### What this task involves
Say how many lines of the entries below include "paper", giving nothing but that number.

### Data extracts
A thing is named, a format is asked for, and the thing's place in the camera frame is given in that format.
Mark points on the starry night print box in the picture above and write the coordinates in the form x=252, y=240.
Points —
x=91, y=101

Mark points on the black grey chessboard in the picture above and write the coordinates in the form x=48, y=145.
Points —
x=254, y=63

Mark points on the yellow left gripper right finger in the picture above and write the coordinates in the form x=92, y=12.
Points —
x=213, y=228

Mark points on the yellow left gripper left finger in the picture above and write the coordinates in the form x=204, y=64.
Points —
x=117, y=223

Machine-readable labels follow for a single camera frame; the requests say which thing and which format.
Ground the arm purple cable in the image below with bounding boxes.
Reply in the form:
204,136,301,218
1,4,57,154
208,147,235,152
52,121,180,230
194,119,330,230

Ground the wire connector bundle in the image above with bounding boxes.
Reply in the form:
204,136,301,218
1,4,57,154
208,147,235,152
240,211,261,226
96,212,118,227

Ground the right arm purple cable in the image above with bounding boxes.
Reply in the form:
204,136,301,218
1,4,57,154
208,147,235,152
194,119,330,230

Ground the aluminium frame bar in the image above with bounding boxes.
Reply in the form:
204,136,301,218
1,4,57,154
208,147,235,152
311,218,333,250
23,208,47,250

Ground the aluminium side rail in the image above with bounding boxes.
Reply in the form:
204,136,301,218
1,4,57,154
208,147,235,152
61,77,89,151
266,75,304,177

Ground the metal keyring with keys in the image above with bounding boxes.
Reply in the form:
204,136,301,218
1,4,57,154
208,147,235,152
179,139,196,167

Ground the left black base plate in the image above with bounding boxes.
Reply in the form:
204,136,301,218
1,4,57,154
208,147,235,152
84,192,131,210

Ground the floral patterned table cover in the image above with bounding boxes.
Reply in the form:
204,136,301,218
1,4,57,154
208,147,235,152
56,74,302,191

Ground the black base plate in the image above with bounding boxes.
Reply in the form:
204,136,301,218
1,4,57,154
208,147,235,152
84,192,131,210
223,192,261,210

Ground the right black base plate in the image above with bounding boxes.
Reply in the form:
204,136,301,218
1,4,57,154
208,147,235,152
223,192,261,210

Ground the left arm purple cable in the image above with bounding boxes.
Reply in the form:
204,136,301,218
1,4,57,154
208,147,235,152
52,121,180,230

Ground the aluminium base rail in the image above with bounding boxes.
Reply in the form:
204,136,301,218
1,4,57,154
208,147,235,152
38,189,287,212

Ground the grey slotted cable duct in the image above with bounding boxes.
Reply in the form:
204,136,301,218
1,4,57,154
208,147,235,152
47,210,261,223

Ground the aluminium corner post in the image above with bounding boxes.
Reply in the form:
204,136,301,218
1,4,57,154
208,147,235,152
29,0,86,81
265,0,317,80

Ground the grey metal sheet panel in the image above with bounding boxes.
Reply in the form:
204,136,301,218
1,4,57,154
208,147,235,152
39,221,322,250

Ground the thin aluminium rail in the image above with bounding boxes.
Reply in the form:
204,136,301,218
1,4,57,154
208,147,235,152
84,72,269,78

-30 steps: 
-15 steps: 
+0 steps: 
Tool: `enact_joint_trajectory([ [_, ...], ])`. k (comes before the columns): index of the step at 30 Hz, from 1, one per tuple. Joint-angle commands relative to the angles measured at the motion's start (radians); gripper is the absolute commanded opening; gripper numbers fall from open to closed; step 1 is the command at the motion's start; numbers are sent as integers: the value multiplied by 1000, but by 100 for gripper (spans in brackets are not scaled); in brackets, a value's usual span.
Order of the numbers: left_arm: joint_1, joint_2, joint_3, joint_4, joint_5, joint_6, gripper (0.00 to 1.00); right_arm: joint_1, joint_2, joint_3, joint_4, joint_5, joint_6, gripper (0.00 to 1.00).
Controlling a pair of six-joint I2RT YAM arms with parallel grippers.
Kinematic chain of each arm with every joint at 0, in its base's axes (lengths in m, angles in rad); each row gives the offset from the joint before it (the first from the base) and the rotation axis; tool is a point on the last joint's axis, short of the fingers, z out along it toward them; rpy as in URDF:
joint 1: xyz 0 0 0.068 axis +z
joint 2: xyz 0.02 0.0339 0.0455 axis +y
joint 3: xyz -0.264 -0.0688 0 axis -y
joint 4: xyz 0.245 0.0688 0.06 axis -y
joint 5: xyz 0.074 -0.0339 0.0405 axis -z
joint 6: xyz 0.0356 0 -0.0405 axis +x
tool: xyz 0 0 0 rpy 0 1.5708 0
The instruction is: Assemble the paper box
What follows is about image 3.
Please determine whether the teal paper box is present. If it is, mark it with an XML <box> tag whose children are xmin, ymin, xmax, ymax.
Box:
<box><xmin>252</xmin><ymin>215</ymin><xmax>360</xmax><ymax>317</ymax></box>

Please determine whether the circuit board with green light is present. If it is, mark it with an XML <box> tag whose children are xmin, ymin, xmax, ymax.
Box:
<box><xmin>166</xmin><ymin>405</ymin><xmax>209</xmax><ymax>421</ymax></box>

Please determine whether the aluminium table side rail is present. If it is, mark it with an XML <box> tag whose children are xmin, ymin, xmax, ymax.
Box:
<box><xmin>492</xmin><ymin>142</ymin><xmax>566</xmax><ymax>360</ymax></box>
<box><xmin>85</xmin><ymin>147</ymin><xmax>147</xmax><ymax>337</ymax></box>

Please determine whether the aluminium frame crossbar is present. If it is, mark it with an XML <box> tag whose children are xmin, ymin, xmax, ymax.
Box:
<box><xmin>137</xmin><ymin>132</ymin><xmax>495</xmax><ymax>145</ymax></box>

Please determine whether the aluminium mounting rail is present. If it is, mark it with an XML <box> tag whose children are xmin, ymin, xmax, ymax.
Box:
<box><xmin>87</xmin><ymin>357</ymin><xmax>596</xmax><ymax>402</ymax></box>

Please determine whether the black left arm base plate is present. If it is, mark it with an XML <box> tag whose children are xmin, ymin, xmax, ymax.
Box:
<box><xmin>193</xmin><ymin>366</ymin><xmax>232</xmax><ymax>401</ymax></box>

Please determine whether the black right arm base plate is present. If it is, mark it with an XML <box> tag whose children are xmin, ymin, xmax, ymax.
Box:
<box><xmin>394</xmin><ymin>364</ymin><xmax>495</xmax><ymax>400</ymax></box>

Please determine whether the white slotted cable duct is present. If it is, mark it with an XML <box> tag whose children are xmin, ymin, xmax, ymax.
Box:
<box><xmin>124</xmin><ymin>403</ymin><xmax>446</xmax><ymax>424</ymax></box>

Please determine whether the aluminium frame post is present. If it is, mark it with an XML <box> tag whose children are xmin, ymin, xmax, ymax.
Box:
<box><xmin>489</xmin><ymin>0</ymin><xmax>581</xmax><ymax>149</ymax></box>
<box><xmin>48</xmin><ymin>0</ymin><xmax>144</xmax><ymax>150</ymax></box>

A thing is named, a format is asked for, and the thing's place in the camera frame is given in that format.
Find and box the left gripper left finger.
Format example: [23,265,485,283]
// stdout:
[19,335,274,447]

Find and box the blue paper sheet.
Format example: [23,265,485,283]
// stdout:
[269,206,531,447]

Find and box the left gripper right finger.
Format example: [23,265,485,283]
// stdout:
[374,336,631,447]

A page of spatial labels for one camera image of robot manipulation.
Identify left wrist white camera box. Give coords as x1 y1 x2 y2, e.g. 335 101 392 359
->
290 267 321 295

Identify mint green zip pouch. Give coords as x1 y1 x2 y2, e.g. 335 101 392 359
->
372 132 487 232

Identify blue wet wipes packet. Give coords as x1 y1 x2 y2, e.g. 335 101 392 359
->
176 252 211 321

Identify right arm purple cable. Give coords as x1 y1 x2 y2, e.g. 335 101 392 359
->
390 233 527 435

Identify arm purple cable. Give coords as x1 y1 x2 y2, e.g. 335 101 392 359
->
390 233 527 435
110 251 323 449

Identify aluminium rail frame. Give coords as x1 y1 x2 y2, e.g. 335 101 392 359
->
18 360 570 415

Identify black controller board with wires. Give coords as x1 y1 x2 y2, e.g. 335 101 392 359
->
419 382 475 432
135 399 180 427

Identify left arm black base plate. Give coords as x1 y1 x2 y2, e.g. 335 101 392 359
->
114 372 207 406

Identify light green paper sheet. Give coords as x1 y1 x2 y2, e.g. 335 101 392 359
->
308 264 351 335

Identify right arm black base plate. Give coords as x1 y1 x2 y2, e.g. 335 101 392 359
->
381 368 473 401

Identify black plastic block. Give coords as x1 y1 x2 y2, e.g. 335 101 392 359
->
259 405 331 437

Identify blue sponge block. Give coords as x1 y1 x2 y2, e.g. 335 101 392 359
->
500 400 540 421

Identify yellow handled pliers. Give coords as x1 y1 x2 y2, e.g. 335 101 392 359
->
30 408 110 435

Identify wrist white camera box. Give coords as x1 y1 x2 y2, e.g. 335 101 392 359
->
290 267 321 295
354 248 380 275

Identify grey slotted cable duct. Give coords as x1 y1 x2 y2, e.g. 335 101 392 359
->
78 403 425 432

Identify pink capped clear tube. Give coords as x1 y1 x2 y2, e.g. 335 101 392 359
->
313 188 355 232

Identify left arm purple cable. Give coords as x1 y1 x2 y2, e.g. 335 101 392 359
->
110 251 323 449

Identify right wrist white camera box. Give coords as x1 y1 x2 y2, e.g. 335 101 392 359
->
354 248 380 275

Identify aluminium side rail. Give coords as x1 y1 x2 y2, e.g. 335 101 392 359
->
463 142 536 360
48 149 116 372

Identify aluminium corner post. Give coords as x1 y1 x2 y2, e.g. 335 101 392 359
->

### Written response
4